Russian Defense Ministry spokesman Igor Konashenkov told the Russian News Agency on Thursday that foreign fighters would not be considered soldiers and would not be protected under humanitarian rules.

Konashenkov said that they can expect to be prosecuted as criminals.

Despite the risks, the U.S. government has been measured in its warnings. The Secretary of State pointed to official statements imploring U.S. citizens in the country to leave immediately when asked what he would tell Americans who want to fight in Ukraine.

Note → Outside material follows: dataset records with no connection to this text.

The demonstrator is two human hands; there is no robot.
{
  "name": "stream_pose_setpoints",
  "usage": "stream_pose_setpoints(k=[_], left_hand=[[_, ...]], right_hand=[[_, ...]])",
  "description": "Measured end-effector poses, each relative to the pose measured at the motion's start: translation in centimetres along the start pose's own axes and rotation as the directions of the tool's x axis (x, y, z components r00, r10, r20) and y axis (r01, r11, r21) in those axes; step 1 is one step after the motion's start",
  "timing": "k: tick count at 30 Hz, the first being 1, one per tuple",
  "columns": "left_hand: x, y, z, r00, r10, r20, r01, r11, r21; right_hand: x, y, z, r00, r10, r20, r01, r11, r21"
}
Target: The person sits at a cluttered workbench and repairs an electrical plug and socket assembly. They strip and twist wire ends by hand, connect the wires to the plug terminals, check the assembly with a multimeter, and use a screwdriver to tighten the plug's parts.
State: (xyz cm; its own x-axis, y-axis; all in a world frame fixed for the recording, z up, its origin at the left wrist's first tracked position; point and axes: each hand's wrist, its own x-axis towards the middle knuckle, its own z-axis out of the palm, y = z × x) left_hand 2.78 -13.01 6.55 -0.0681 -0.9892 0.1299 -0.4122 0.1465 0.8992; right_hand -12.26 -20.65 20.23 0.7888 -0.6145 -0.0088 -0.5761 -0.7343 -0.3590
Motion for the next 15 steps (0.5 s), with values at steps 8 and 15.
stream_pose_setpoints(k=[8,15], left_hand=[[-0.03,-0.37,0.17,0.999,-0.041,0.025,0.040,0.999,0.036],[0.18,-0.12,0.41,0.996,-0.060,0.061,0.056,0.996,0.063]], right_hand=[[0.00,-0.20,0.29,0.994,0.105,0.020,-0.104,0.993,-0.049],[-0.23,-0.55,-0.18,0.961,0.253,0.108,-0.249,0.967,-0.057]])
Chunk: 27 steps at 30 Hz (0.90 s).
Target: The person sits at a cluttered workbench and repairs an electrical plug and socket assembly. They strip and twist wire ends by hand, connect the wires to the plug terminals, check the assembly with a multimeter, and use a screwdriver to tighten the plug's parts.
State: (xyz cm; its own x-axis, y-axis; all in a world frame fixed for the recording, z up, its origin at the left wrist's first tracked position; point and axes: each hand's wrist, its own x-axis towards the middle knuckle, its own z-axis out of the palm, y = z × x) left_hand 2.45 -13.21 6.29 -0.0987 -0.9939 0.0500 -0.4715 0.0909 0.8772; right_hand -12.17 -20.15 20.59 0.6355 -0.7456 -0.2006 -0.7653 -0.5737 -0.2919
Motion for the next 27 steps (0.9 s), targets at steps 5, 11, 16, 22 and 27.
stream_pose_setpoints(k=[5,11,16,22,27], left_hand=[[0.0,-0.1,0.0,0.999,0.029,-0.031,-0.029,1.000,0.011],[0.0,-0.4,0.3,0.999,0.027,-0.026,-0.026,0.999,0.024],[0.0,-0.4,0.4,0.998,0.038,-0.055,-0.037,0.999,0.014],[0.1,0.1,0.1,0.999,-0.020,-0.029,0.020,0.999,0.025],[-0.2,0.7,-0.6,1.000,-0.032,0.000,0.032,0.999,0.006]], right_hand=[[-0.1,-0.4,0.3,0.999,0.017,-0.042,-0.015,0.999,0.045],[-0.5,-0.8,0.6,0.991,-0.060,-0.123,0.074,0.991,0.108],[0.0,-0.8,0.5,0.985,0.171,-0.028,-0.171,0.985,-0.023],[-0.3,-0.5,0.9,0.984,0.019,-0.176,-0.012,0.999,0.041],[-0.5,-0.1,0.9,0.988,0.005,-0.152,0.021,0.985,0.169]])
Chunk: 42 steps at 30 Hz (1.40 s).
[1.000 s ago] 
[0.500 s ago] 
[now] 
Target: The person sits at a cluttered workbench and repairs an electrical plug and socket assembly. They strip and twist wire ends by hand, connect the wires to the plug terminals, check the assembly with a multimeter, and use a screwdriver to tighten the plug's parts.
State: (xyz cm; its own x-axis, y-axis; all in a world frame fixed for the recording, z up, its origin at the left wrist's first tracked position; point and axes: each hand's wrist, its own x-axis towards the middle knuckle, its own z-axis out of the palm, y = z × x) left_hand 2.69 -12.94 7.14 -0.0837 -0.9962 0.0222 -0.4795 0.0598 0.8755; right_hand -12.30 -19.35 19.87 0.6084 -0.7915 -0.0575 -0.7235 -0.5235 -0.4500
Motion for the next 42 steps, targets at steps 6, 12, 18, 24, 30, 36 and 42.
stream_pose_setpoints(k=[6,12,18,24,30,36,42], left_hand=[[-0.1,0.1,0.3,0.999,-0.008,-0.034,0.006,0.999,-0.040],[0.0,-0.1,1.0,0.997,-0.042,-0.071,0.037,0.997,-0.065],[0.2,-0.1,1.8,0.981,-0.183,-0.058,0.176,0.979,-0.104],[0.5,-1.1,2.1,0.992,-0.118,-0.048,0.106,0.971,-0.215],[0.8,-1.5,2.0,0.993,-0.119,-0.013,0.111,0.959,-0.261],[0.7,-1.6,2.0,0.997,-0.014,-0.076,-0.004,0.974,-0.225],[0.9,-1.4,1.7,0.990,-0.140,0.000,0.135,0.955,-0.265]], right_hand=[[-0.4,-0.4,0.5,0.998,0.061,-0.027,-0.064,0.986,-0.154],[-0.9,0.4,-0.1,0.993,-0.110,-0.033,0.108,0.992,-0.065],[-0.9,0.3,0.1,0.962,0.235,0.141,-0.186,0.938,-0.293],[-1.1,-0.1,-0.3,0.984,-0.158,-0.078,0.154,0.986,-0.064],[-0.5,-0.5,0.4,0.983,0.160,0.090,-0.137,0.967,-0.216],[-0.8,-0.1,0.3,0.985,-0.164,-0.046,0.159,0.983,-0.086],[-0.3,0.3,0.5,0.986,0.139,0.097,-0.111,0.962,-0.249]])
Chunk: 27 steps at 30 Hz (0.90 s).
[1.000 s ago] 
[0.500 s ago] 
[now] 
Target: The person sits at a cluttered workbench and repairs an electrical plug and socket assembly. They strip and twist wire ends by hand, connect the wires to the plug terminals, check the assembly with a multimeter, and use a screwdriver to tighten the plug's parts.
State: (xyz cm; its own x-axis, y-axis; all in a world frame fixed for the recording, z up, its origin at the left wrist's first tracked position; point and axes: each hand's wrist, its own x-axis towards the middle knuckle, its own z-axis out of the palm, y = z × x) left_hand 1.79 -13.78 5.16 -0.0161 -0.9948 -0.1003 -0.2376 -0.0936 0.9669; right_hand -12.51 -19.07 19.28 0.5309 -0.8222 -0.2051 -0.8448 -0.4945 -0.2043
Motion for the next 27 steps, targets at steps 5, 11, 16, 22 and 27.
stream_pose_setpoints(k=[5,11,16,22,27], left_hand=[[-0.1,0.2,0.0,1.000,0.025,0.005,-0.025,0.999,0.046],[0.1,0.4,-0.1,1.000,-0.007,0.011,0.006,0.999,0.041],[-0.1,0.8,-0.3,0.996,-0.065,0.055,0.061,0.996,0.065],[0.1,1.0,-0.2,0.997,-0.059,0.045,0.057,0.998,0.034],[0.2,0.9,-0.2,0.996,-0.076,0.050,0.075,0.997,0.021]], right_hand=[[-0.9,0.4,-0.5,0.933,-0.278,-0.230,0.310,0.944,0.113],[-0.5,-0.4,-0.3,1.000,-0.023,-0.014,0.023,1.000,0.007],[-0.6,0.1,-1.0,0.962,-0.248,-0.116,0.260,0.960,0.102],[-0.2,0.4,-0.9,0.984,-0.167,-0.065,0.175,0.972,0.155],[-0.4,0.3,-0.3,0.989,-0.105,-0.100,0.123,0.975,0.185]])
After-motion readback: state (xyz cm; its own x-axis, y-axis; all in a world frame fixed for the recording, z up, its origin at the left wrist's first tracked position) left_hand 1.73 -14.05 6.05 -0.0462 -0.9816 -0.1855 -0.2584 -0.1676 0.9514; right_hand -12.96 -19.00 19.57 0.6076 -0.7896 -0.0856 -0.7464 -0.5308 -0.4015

He said that there are many ways to help the people of Ukraine, including by supporting and helping the many NGOs that are working to provide humanitarian assistance, and by being advocates.

Many veterans are familiar with the risks of combat and have not been deterred by that.

James saw combat for the first time when he replaced another medic who had died in Iraq. He did two more tours in Iraq and Afghanistan, and 10 years after leaving the military, he still attends therapy at a veterans hospital.

He decided that he had to go to help as he watched Russian forces shell cities in Ukraine.

James said in a phone interview from his home in Dallas that combat has a cost and that you can't come back from war the same. The kids are being attacked. It's the kids. I can't stand by.

Chase, a graduate student in Virginia, said that he volunteered to fight the Islamic State group in Syria and warned against going to the border without a plan.

He said he knew of volunteers who were held for weeks by local Kurdish authorities because they arrived without warning. He arranged for Kurdish defense forces to come to Syria. He was a foot soldier with little pay and only basic supplies.

He said that he was of little value as a grunt. He was a powerful symbol for the people of northeastern Syria.

He said that he was a sign that the world was watching.

He returned to the United States after being shot in the leg in Syria. He got a job writing about used cars after coming home and working for a septic tank company. The part of him that went to war three years ago came back to him when he saw the explosions hitting Ukraine.

He said in an interview from an extended-stay hotel in Virginia that everything is empty and he is not doing anything important. I don't think I have a choice. You need to draw the line.